P.S. What are you afraid of? Be honest with yourself.
Damn this sounds so stupid but your comment might actually have been the one to snap me out of my doomerism. I don't know how I couldn't bring myself to see things from this perspective before, but you're right. Our lives, and human life on earth, will end, maybe soon, maybe later, but the only thing that could possibly be worth fighting for is to make conditions better for the people living here until that happens. It doesn't matter how many times the left has lost or will lose, all that matters is what we have won and will win, however small or large. Thank you.

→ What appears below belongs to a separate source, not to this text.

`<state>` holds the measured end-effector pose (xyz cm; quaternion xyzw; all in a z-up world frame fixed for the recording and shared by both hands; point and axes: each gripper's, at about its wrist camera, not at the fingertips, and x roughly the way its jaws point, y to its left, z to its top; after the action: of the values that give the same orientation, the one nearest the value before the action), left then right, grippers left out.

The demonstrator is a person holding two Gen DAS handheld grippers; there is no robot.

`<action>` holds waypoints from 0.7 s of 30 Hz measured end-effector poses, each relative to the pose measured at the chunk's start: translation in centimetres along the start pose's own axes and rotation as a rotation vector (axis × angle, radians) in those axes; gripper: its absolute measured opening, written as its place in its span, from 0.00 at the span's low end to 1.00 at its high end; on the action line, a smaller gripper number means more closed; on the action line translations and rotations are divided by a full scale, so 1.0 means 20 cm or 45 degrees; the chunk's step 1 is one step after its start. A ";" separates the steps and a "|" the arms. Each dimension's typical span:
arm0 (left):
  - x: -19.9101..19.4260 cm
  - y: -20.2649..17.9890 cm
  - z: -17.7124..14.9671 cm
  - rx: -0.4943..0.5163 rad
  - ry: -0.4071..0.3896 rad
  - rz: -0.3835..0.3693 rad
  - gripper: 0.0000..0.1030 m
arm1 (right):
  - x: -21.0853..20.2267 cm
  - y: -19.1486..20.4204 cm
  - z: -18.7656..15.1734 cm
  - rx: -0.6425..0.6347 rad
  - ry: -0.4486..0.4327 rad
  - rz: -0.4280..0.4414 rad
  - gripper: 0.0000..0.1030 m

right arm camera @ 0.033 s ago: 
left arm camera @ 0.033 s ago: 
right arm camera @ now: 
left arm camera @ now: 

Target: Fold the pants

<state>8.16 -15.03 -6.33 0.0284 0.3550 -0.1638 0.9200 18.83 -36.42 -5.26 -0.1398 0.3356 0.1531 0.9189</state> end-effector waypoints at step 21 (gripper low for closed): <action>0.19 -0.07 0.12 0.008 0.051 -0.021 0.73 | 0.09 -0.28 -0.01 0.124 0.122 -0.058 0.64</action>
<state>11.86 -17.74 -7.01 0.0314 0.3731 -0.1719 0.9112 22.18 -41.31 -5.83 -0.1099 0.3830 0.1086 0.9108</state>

Hope is a fuck; give up but keep going anyway. Pessimism of the intellect, optimism of the will, and all that
The first thing I do is stop reading a lot of the doomer nihilist shit infecting the left because so much of it isn't based on any actual personal failure as much as never trying to do anything in the first place and trying to reinforce the calculus behind that decision. It's just corporate news running through a human centipede designed to demoralize everyone involved, the simulacrum of the internet transforms that false narrative first into a fake lived experience which then gets internalized as objective truth.
The other is focusing on the immediate community around you because it's the only political sphere any meaningful impact could be had even in a world where capitalism had already fallen and the climate is stable. Also because all the leftist theory in the world is useless if people make no effort to understand their own context.
The other is focusing on the immediate community around you because it’s the only political sphere any meaningful impact could be had even in a world where capitalism had already fallen and the climate is stable. Also because all the leftist theory in the world is useless if people make no effort to understand their own context.
You'll be a lot better organizing and improving your community at the ground level than running for senate
There's way, way more exploited working people than there are capitalist overlords. And it takes a whole lot more work to constantly convince people that the person cracking the whip are actually the "good guys." People are hungry for change. Yeah, it's not inevitable, but it's increasingly more probable.
I feel the second part of that so much. Whenever I talk to people who agree with me, but have basically no idea why and can't argue for what they believe in, I'm worried that being radical will just be a trend or passing moment for them.
I'm struggling with it rn. I'm just tired.
I think the solution is probably inertia. You have to somehow enjoy the fight itself, and more generally enjoy your life, just the experience and process of being alive. You have to fight because it's what you want to do, not because you will never be happy until the fight succeeds. You just gotta wake up, make your breakfast, look out your window at the sky and the trees, and breathe in that you exist. I think somehow we need to find freedom in each moment: your body is still your own, your mind is still your own, your senses are still your own, etc.
Also, to some extent, I think we have to accept what is going to happen. People are going to die, and ecosystems are going to collapse. There's no getting through this unscathed. I don't mean resign ourselves to it, but accept some loss of control. When you're caught in a river, the best you can do is swim toward shore and hope you get there before the water carries you too far downstream.
I study climate change and sustainability. These are not things that have an on/off switch. There are levels of severity. Current decarbonization efforts project the temperature increase to plateau around 3.8 degrees, which is still catastrophic, but it's significantly better than the 4.2 degree model that is business-as-usual. Every inch of sea level rise equates to 100,000's of new climate refugees all across the globe. I need to do my part in decarbonizing our energy, be that through research as well as activism. Minimizing the fucked-up-ness of the future has real consequences for our species and our planet.